Task goal: Each line below needs to be restated word for word.

Collected material:
Content starts

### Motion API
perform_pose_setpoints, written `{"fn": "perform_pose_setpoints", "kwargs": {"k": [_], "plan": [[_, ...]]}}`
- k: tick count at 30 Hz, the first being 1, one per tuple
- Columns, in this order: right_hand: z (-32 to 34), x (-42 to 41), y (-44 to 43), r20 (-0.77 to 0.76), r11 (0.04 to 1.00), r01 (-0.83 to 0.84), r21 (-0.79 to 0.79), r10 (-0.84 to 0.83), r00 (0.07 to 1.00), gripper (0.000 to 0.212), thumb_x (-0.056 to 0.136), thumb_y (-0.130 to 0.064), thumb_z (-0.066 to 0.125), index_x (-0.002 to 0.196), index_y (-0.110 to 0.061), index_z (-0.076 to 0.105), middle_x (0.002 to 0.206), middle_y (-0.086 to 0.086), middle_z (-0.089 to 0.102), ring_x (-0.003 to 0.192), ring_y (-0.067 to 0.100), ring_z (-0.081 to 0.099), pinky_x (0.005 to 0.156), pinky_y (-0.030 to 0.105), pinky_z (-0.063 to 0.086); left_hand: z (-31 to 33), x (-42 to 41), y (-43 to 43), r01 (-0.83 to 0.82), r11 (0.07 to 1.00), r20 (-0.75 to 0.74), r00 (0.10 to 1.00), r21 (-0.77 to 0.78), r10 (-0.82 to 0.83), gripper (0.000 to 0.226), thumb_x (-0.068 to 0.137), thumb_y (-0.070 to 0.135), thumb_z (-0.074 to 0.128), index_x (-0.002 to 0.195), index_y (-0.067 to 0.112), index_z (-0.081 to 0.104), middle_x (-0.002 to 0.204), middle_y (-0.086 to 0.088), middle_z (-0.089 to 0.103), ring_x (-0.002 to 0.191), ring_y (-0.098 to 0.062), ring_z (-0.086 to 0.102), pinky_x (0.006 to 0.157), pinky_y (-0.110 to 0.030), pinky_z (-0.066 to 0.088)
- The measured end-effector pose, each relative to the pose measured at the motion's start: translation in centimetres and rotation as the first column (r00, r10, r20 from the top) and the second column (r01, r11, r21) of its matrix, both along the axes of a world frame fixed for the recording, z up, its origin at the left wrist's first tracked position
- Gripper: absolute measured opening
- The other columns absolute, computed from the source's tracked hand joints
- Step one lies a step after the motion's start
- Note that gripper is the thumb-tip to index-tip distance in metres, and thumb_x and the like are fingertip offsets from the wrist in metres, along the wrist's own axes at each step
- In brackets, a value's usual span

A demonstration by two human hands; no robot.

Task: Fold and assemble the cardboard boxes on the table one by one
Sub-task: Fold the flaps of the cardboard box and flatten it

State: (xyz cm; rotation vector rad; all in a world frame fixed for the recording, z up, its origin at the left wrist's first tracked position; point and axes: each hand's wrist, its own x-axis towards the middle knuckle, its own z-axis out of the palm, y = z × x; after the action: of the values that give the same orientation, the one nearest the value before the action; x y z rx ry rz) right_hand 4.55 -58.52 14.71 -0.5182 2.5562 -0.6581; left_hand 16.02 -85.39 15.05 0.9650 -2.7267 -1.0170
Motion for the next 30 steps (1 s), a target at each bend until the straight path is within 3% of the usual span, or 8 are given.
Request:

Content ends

Answer space:
### Motion API
perform_pose_setpoints, written `{"fn": "perform_pose_setpoints", "kwargs": {"k": [_], "plan": [[_, ...]]}}`
- k: tick count at 30 Hz, the first being 1, one per tuple
- Columns, in this order: right_hand: z (-32 to 34), x (-42 to 41), y (-44 to 43), r20 (-0.77 to 0.76), r11 (0.04 to 1.00), r01 (-0.83 to 0.84), r21 (-0.79 to 0.79), r10 (-0.84 to 0.83), r00 (0.07 to 1.00), gripper (0.000 to 0.212), thumb_x (-0.056 to 0.136), thumb_y (-0.130 to 0.064), thumb_z (-0.066 to 0.125), index_x (-0.002 to 0.196), index_y (-0.110 to 0.061), index_z (-0.076 to 0.105), middle_x (0.002 to 0.206), middle_y (-0.086 to 0.086), middle_z (-0.089 to 0.102), ring_x (-0.003 to 0.192), ring_y (-0.067 to 0.100), ring_z (-0.081 to 0.099), pinky_x (0.005 to 0.156), pinky_y (-0.030 to 0.105), pinky_z (-0.063 to 0.086); left_hand: z (-31 to 33), x (-42 to 41), y (-43 to 43), r01 (-0.83 to 0.82), r11 (0.07 to 1.00), r20 (-0.75 to 0.74), r00 (0.10 to 1.00), r21 (-0.77 to 0.78), r10 (-0.82 to 0.83), gripper (0.000 to 0.226), thumb_x (-0.068 to 0.137), thumb_y (-0.070 to 0.135), thumb_z (-0.074 to 0.128), index_x (-0.002 to 0.195), index_y (-0.067 to 0.112), index_z (-0.081 to 0.104), middle_x (-0.002 to 0.204), middle_y (-0.086 to 0.088), middle_z (-0.089 to 0.103), ring_x (-0.002 to 0.191), ring_y (-0.098 to 0.062), ring_z (-0.086 to 0.102), pinky_x (0.006 to 0.157), pinky_y (-0.110 to 0.030), pinky_z (-0.066 to 0.088)
- The measured end-effector pose, each relative to the pose measured at the motion's start: translation in centimetres and rotation as the first column (r00, r10, r20 from the top) and the second column (r01, r11, r21) of its matrix, both along the axes of a world frame fixed for the recording, z up, its origin at the left wrist's first tracked position
- Gripper: absolute measured opening
- The other columns absolute, computed from the source's tracked hand joints
- Step one lies a step after the motion's start
- Note that gripper is the thumb-tip to index-tip distance in metres, and thumb_x and the like are fingertip offsets from the wrist in metres, along the wrist's own axes at each step
- In brackets, a value's usual span

A demonstration by two human hands; no robot.

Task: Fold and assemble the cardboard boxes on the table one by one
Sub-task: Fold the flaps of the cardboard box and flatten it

State: (xyz cm; rotation vector rad; all in a world frame fixed for the recording, z up, its origin at the left wrist's first tracked position; point and axes: each hand's wrist, its own x-axis towards the middle knuckle, its own z-axis out of the palm, y = z × x; after the action: of the values that give the same orientation, the one nearest the value before the action; x y z rx ry rz) right_hand 4.55 -58.52 14.71 -0.5182 2.5562 -0.6581; left_hand 16.02 -85.39 15.05 0.9650 -2.7267 -1.0170
Motion for the next 30 steps (1 s), a target at each bend until the straight path is within 3% of the usual span, or 8 are given.
Request:

The complete output has now been given.